*Material provided*:
-*-*-

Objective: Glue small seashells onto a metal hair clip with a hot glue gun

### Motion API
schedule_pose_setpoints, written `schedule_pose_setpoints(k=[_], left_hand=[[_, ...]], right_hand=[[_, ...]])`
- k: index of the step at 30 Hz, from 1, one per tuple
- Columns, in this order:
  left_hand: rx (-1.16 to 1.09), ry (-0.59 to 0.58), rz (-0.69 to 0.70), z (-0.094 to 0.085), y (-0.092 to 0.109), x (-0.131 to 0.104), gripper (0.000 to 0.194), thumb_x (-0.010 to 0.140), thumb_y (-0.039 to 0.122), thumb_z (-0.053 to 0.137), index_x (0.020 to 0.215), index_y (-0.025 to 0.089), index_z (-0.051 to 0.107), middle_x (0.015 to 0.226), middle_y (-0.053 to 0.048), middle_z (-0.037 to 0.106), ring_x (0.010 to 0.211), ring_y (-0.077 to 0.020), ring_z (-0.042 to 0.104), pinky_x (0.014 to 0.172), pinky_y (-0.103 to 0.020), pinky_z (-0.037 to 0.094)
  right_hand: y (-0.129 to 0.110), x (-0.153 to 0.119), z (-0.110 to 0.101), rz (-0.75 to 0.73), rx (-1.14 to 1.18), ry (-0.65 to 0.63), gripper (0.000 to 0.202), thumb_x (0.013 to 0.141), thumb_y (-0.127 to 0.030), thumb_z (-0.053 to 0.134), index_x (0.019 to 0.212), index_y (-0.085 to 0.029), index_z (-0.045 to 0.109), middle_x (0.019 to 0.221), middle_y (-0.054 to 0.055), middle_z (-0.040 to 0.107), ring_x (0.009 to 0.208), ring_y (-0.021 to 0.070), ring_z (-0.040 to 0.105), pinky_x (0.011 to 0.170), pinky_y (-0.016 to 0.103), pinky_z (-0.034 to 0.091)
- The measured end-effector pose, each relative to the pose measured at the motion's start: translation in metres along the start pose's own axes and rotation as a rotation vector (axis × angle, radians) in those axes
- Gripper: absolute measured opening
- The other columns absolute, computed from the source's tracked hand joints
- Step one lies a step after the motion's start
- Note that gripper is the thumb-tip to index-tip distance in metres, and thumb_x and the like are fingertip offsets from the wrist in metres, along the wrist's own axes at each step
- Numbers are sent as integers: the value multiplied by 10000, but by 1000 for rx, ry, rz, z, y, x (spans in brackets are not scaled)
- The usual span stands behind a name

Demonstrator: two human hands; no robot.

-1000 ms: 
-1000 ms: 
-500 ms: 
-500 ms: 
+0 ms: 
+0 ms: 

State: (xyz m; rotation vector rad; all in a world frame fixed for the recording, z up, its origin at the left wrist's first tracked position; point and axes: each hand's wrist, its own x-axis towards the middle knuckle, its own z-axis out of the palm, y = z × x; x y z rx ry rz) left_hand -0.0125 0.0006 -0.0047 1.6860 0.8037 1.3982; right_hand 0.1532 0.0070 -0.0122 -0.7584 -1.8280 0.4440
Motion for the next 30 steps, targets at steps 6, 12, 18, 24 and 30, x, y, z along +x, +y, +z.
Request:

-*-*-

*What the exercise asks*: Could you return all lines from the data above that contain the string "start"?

*Solution*:
- The measured end-effector pose, each relative to the pose measured at the motion's start: translation in metres along the start pose's own axes and rotation as a rotation vector (axis × angle, radians) in those axes
- Step one lies a step after the motion's start

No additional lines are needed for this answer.